Hace una pausa, inclinándose ligeramente hacia adelante, bajando un poco la voz, lo justo para intensificar el ambiente.

Pero si quieres sobrevivir aquí, tendrás que empezar a jugar en su terreno. A no ser que quieras que intervenga —dice con calma.

Muerdo el interior de mi mejilla, tratando de no pensar demasiado en las dos ocasiones en que Daniel intervino para ayudarme. Pero es inútil; las imágenes de aquellos momentos se cuelan en mi mente como un eco. Niego con la cabeza, tratando de disiparlas.

Me has ayudado dos veces... —digo finalmente, con voz algo vacilante—. Y en una hubo un incendio, y en la otra partiste un cuello. No sé si tu intervención sea siempre la más... adecuada.

Una sonrisa ladeada se forma en mis labios, algo amarga. Él me observa por un momento antes de esbozar una sonrisa cómplice y asentir.

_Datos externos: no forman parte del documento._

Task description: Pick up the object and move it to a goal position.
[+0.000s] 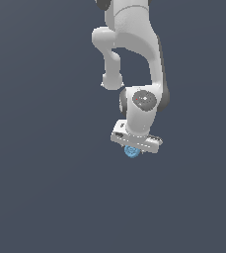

Me mantendré al margen, hasta que tú quieras lo contrario. Mientras tanto... dales una lección.

Me guiña un ojo, y aunque asiento, no puedo evitar sentir un nudo en el estómago. Justo en ese momento, mis tripas rugen traicioneramente, un sonido que me avergüenza más de lo que debería. Desvío la mirada, evitando que sus ojos me atrapen.

—¿Estás segura de que no quieres comer? —pregunta, con un tono que parece más un desafío que una simple oferta.

Asiento sin decir nada, aún tratando de mantener una pizca de dignidad.

—Qué lástima —dice, fingiendo una ligera decepción—. Justo ahora me dirigía a un pueblo cercano. Tienen unos platos exquisitos... y unos dulces que son simplemente irresistibles.

Hace un ademán de levantarse, y aunque trato de ignorarlo, algo en mi interior se enciende al escuchar la palabra "dulces". Mis ojos brillan antes de que pueda evitarlo.

—¿Tan deliciosos son? —mi voz, cargada de curiosidad y hambre, lo hace sonreír con diversión.

Más que eso. Pero como no tienes hambre, no tiene sentido obligarte a venir —responde con una inocencia calculada, mientras se aleja un par de pasos, dejándome morder el anzuelo.